The definitions, descriptions and understandings of “nano-vesicle” are well known to those of skill in the art, and are incorporated herein by reference. For example, “nanovesicle” can refer to a variety of small sac, sac-like or globular structures capable of containing fluid or other material therein.

Generally speaking, the present invention relates to drug delivery formulations that utilize nanocapsules to deliver drugs, particularly, peptides and proteins such as insulin, to the gastrointestinal portions of the body where they are absorbed without appreciable degradation by resident enzymes. The nanocapsules are generally comprised of block and diblock polymers and are formed in solution or suspension where they can be combined with the drug molecule of interest. In a general aspect of the invention, the diblock polymers are comprised of amphiphilic amino acid, or amino acid derivative, copolymers. When these diblocks are in solution or suspension, nanocapsules form and can adhere to, or partially adhere to, and can at least partially absorb or encapsulate, drug molecules, including, but not limited to, those that heretofore have not been successfully formulated for oral drug delivery, such as polypeptides and macromolecules, e.g., insulin, insulin derivatives and analogues, growth hormones and analogues thereof, eyrthropoeitins, anti-inflammatory peptides, anti-aging peptides, atrial natriurectic peptides, brain injury derived peptides, Calcitonin, defensins, deltorphins, dermorphins and analogues thereof, BAM peptides, α-casein exorphins, dynorphins, endomorphins, endorphins, enkephalins, gluten exorphins, kyotorphins, methorphamide, neoendorphins, syndyphalins, valorphin, dynorphin and analogues and sequences thereof, enterostatins, Ghrelins, glucagons and glucagon-like peptides such as GLP-1 and GLP-2, gonadotropin releasing hormones, growth hormone releasing hormones, insulino-tropic compounds, kyotorphins, leptin and fragments thereof, secretins, thymosins and fragments thereof, transforming growth factors and fragments thereof, tuftsin, tumor necrosis factors and related peptides, and VIP, Prepro VIP, and analogs and fragments thereof. A nanocapsule falling within the scope of the present invention effects full or partial adherence, absorption or encapsulation of such drug molecules and thereby enables their delivery via oral or mucosal means. One aspect of the present invention also employs a single polymer such as is exemplified in some of the alternative embodiments described below.

Thus, one aspect of the present invention is a type of copolymer called a “block copolymer”, a term whose definitions and understandings are well known in the art and which are incorporated by reference herein.
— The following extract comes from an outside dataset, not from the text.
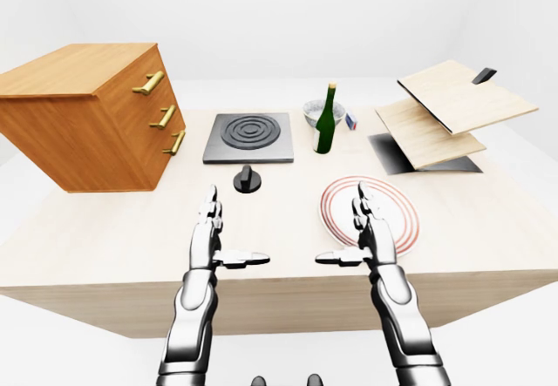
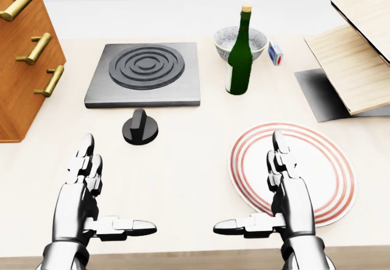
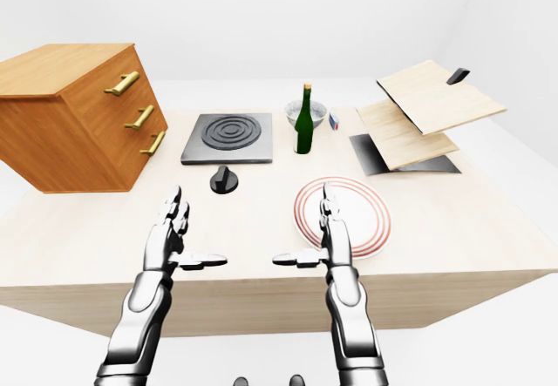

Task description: Turn on the stove.

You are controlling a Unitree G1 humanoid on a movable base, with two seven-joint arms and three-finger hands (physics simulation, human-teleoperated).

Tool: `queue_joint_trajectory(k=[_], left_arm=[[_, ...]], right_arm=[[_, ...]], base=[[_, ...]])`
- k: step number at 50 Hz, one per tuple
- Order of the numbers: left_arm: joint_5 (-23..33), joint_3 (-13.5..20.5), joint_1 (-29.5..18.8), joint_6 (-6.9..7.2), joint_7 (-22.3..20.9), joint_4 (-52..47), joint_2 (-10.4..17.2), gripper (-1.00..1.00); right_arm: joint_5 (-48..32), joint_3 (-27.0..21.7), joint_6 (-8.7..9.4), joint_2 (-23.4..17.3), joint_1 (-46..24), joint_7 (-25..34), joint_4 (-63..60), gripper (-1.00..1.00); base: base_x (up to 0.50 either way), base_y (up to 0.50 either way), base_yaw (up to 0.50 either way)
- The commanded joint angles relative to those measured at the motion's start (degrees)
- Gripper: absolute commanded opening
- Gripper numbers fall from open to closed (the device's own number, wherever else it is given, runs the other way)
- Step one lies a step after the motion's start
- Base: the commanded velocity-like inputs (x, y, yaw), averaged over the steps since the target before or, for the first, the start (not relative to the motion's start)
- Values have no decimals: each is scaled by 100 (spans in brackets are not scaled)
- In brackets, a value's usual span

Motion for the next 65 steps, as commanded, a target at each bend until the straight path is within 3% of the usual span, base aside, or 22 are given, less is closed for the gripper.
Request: queue_joint_trajectory(k=[1,5,30,37,41,48,51,57,65], left_arm=[[-70,135,1,9,-135,-9,67,100],[-61,132,-9,-11,-136,23,67,100],[-133,202,34,80,-156,-140,88,100],[-153,224,-18,64,-156,-57,99,100],[-147,216,-3,77,-153,-91,95,100],[-112,186,-143,-36,-133,227,88,100],[-99,205,-498,-241,-111,934,110,100],[-117,211,-935,-496,-81,1858,148,100],[-17,98,-1197,-496,-5,2573,90,100]], right_arm=[[32,-68,64,-42,101,191,-150,100],[117,-65,3,-46,159,310,-209,100],[104,-83,80,-57,40,354,-52,100],[26,-28,-76,-32,69,293,47,100],[67,-40,-79,-35,76,322,38,100],[104,-58,10,-40,44,329,37,100],[108,-49,10,-38,43,330,39,100],[118,-63,-6,-44,37,332,41,100],[120,-70,17,-48,20,335,60,100]], base=[[0,0,0],[9,0,0],[43,0,0],[38,0,0],[0,0,0],[0,0,0],[0,0,0],[0,0,0],[0,0,0]])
In a general sense, block copolymers are comprised of two or more polymer subunits linked by covalent bonds. Block copolymers with two or three distinct blocks are called diblock copolymers and triblock copolymers, respectively. Copolymers may also be described in terms of the existence of or arrangement of branches in the polymer structure. Linear copolymers consist of a single main chain whereas branched copolymers consist of a single main chain with one or more polymeric side chains. Block copolymers are made up of blocks of different polymerized monomers. Triblocks, tetrablocks, multiblocks can be made. Block copolymers are of interest because they can “microphase separate” to form periodic nanostructures.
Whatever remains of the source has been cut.